◆ **Task description**: Needed from the data below: every line from the one with "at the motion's" up to and including the one with "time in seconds", repeated exactly and with nothing else.

[Stored records]
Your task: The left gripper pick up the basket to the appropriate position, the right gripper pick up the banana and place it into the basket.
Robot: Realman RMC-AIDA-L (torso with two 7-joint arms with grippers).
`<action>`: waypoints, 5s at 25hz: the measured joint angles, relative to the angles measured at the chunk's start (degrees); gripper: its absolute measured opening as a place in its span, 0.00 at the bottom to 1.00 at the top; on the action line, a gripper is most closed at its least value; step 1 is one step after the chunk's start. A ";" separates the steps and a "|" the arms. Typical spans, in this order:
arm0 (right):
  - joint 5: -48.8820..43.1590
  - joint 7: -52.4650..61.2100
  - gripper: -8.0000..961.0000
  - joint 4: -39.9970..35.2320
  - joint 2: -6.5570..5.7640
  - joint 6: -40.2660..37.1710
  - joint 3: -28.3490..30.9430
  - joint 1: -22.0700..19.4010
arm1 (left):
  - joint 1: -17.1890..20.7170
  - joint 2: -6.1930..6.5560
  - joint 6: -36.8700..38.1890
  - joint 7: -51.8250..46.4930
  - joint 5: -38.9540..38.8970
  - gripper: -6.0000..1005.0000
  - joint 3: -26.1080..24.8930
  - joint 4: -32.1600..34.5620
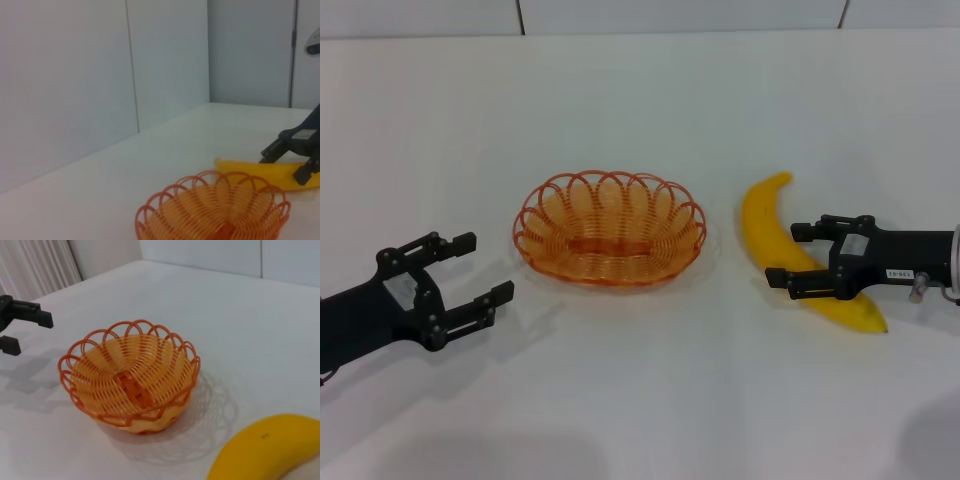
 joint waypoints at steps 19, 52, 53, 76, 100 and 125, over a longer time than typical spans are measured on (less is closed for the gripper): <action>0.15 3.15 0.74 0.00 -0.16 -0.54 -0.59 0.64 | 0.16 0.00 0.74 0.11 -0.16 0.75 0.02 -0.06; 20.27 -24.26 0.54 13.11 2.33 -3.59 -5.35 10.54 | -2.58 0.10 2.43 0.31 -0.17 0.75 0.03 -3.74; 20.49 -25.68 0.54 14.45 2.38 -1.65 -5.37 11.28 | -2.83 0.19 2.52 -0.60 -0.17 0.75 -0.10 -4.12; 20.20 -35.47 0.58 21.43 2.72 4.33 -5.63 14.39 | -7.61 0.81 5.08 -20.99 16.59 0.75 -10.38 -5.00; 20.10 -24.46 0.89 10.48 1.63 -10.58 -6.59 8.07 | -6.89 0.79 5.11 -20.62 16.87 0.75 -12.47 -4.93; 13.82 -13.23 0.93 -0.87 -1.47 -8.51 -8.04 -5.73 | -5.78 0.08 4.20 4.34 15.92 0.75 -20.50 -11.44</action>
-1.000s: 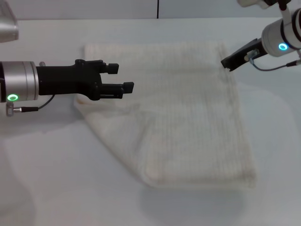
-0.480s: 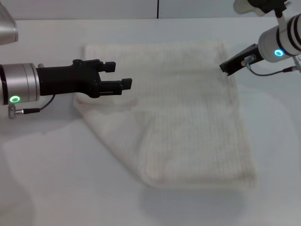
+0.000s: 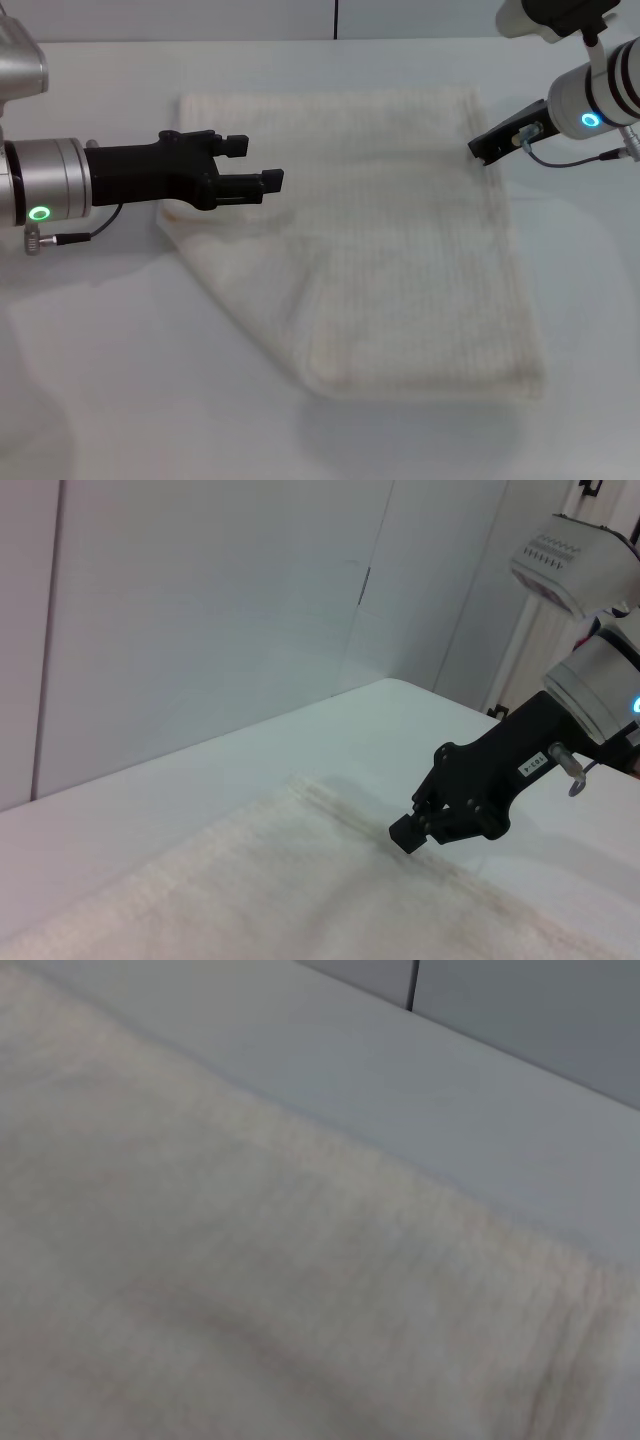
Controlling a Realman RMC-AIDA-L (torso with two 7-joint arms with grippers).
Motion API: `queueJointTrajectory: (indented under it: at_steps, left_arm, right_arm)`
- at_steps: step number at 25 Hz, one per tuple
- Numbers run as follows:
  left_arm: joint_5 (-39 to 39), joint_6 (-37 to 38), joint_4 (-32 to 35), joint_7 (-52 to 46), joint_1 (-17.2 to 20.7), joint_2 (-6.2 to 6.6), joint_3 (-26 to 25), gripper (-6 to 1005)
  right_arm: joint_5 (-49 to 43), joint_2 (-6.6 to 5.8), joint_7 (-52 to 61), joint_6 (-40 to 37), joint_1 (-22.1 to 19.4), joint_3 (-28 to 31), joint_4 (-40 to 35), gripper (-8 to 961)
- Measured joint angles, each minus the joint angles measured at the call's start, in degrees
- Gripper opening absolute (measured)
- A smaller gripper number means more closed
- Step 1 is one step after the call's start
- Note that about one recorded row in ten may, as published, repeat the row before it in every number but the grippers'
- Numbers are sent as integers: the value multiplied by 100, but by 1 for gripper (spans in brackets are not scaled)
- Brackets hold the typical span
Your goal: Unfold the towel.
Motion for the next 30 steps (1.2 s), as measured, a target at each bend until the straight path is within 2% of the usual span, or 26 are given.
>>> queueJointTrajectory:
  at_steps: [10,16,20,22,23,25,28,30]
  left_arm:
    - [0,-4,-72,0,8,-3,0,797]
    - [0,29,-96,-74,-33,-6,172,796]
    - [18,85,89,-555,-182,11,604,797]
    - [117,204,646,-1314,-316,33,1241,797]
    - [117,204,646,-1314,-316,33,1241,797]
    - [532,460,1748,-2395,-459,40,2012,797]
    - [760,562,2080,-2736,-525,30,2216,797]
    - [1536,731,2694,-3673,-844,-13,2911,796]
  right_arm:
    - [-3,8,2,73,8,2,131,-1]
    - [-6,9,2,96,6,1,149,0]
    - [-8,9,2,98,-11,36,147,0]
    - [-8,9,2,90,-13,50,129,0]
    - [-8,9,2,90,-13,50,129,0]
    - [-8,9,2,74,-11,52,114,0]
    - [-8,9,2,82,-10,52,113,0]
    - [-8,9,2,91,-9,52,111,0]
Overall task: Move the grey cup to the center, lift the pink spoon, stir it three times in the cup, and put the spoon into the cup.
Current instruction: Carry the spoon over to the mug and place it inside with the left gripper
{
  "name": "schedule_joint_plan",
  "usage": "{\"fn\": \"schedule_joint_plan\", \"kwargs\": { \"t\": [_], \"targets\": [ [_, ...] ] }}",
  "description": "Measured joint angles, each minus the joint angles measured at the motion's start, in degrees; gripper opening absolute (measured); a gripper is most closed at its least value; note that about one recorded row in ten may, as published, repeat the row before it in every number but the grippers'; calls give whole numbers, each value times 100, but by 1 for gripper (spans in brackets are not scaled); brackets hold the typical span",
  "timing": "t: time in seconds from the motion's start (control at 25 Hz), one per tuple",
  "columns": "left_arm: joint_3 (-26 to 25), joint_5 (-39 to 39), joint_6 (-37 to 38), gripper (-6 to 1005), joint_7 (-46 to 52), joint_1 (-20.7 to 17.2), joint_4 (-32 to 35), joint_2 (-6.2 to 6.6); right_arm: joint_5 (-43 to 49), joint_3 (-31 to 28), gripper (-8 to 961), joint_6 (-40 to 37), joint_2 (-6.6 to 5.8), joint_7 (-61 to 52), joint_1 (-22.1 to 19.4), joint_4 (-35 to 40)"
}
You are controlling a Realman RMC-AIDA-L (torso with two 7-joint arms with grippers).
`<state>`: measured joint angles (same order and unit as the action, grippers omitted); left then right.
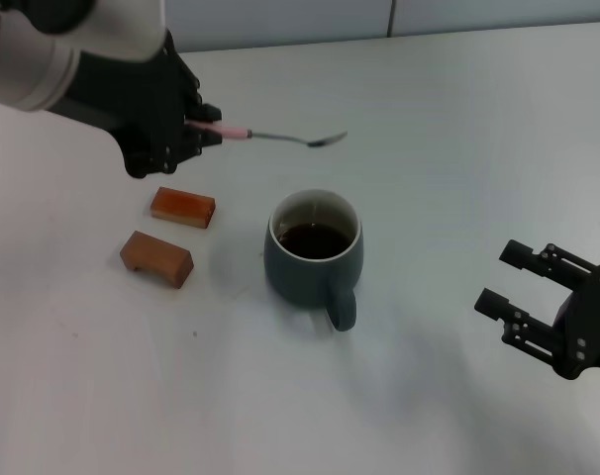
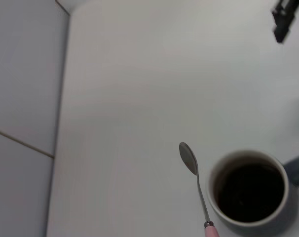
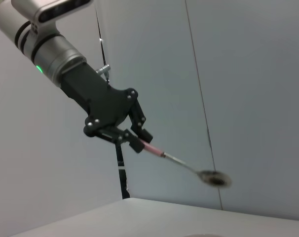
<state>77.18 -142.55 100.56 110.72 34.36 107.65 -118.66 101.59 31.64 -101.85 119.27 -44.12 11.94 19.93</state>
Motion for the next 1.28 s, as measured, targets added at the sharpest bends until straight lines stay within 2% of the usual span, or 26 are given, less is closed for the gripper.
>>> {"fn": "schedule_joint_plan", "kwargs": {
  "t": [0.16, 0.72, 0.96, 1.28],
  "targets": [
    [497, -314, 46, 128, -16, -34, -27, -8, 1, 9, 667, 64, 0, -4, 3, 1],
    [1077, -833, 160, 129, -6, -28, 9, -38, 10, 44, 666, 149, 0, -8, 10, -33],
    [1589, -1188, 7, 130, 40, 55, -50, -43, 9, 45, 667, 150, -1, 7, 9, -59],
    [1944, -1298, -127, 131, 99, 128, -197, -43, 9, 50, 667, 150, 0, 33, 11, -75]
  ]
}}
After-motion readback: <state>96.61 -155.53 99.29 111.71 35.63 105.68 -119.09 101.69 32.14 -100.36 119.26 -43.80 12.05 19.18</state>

◆ **Result**:
  "description": "Measured joint angles, each minus the joint angles measured at the motion's start, in degrees; gripper opening absolute (measured); a gripper is most closed at its least value; note that about one recorded row in ten may, as published, repeat the row before it in every number but the grippers'; calls give whole numbers, each value times 100, but by 1 for gripper (spans in brackets are not scaled); brackets hold the typical span",
  "timing": "t: time in seconds from the motion's start (control at 25 Hz), one per tuple",

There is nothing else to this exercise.